§ WORK TASK
Output exactly the lines below, starting with the line that has "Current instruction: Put" and going on through the line that has "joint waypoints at", both included, and no other lines.

§ RECORDS FOR THE EXERCISE
========
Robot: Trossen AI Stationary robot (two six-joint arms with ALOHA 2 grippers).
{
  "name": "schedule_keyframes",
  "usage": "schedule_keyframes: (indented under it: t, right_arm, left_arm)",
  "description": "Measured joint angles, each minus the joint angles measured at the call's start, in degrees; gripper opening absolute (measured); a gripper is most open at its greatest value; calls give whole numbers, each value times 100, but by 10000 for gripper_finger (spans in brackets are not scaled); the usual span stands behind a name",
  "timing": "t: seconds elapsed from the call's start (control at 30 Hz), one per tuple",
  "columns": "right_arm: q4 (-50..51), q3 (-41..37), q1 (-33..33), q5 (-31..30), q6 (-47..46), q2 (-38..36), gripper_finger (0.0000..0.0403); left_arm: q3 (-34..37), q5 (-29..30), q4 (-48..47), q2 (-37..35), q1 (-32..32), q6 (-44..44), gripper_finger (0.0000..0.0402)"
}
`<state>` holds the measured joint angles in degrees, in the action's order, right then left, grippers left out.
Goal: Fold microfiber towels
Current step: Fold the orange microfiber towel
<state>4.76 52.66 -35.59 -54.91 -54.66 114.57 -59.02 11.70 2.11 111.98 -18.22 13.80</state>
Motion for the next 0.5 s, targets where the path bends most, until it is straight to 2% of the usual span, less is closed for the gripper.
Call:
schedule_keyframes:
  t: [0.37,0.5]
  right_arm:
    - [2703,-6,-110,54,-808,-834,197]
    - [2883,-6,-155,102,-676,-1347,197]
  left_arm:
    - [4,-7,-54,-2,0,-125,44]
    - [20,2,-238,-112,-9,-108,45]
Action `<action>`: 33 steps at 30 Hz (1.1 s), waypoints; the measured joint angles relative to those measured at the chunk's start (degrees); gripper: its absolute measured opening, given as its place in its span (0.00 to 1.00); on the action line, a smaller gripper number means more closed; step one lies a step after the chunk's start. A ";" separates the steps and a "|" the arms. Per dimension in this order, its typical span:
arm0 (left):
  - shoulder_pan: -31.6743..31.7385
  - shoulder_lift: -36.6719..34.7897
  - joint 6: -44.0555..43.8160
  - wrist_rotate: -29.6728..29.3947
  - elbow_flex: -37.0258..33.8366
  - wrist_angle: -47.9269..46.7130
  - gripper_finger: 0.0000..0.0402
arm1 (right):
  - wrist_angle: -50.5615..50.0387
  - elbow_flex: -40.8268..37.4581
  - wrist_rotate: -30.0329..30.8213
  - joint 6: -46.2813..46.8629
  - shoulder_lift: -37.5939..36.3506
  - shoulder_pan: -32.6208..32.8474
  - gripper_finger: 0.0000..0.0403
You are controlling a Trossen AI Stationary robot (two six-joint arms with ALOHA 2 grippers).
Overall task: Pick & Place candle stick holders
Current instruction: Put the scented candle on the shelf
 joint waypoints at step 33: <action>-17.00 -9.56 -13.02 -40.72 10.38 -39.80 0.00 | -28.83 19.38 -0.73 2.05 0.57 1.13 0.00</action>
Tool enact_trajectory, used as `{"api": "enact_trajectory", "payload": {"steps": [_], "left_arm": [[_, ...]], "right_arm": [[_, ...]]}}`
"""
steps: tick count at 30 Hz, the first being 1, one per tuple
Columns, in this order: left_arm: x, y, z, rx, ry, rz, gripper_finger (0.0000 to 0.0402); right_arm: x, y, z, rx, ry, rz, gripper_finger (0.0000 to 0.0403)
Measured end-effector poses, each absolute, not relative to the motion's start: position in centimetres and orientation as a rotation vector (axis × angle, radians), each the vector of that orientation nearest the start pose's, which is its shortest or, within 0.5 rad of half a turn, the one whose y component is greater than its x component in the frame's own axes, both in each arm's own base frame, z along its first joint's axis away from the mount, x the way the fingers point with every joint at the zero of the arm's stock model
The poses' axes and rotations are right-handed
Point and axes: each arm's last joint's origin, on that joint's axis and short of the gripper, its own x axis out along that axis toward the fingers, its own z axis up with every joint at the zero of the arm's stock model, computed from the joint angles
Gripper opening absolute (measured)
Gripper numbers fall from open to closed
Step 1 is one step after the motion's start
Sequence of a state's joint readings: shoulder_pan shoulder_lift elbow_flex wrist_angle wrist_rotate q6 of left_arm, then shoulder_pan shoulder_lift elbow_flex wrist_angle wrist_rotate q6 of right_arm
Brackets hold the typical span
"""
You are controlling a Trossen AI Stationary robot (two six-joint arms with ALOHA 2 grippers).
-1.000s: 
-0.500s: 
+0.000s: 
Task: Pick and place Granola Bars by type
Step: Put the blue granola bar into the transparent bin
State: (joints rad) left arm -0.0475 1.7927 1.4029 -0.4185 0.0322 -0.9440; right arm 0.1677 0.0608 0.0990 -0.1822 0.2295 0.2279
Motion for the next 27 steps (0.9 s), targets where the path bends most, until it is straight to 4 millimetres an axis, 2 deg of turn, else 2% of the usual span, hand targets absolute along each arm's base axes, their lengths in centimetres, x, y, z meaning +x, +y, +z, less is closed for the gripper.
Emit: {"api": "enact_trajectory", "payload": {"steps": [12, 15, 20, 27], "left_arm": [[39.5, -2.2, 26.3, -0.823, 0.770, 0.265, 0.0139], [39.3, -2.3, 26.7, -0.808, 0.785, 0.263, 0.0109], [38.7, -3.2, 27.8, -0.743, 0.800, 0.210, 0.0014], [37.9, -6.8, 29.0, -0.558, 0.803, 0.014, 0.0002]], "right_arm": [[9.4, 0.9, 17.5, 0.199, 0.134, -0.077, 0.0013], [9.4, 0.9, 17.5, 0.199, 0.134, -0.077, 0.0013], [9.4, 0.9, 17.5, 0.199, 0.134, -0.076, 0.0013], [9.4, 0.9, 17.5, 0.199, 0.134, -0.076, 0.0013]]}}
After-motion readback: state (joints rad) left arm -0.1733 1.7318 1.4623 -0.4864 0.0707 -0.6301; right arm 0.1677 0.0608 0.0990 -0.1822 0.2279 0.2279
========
§ RESULT OF THIS TASK
Current instruction: Put the scented candle on the shelf
 joint waypoints at step 33: <action>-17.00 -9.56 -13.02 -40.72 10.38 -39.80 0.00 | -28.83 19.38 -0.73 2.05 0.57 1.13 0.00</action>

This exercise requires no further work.